▶ WHAT IS EXPECTED
Among the entries below, find the line with "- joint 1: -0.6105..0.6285", then quote it and each following line up to and including the line with "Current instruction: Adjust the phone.", and nothing else.

EXCERPTED DATA below:

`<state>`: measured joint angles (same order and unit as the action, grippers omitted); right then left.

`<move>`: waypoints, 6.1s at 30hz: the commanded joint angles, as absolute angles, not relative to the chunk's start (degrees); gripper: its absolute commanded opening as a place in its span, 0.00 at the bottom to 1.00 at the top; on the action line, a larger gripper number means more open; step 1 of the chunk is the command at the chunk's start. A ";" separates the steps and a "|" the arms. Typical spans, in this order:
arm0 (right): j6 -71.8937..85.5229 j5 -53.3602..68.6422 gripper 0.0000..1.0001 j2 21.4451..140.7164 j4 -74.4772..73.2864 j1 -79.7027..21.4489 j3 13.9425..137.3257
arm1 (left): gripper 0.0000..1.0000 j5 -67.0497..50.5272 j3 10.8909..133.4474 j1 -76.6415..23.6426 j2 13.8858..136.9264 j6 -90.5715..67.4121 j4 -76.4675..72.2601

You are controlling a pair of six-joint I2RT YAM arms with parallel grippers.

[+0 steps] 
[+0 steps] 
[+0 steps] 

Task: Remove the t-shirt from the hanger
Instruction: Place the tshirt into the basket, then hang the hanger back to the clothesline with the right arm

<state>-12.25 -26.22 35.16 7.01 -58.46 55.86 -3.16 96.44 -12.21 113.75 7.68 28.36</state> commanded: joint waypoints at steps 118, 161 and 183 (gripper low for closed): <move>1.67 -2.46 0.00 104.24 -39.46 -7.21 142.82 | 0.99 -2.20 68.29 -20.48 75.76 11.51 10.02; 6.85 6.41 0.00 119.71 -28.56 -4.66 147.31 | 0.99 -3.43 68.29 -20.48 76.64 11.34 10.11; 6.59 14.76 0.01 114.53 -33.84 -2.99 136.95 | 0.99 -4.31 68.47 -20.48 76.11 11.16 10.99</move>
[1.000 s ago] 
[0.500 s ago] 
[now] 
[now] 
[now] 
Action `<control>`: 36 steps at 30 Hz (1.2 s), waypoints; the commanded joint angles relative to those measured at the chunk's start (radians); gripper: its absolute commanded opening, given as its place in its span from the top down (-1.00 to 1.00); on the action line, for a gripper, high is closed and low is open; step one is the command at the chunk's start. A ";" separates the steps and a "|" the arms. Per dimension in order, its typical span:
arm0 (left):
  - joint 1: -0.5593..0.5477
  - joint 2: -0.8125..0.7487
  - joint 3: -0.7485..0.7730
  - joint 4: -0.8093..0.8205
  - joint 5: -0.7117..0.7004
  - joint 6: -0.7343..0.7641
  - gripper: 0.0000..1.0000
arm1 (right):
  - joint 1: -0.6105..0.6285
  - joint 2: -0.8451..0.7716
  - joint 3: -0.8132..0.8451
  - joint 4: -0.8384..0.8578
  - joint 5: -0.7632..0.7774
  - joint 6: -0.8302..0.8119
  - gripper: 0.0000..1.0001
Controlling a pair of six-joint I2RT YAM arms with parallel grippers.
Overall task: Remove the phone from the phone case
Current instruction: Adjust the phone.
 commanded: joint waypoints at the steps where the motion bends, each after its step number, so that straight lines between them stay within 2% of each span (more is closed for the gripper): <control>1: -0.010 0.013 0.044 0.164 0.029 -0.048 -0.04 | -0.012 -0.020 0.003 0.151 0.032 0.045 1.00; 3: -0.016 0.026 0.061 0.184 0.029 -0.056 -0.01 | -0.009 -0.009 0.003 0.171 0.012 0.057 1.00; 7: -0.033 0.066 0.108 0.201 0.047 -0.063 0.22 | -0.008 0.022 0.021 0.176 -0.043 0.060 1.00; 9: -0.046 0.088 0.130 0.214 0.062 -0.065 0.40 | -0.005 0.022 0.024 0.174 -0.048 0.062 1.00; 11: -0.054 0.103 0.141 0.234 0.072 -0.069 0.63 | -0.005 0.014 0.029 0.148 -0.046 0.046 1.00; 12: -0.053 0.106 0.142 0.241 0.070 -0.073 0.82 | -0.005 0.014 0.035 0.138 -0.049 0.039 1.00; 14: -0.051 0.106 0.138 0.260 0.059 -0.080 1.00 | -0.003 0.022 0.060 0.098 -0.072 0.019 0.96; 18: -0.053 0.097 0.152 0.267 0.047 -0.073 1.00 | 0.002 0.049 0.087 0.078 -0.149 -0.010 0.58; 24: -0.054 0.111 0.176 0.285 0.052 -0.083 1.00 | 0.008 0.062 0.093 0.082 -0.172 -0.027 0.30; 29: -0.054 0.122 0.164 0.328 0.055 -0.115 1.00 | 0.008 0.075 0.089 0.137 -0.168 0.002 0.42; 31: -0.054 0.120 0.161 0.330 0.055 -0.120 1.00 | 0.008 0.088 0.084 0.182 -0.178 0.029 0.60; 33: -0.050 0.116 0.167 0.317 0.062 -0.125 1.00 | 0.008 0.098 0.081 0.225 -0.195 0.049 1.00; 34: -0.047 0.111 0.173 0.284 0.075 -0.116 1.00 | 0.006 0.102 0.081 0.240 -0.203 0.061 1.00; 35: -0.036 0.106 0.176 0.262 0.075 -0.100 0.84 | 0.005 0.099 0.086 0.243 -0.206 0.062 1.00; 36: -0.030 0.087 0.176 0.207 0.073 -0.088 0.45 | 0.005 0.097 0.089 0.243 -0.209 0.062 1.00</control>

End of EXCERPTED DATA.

▶ EXERCISE RESPONSE
  - joint 1: -0.6105..0.6285
  - joint 2: -0.8451..0.7716
  - joint 3: -0.8132..0.8451
  - joint 4: -0.8384..0.8578
  - joint 5: -0.7632..0.7774
  - joint 6: -0.8302..0.8119
  - gripper: 0.0000..1.0001
Controlling a pair of six-joint I2RT YAM arms with parallel grippers.
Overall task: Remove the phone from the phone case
Current instruction: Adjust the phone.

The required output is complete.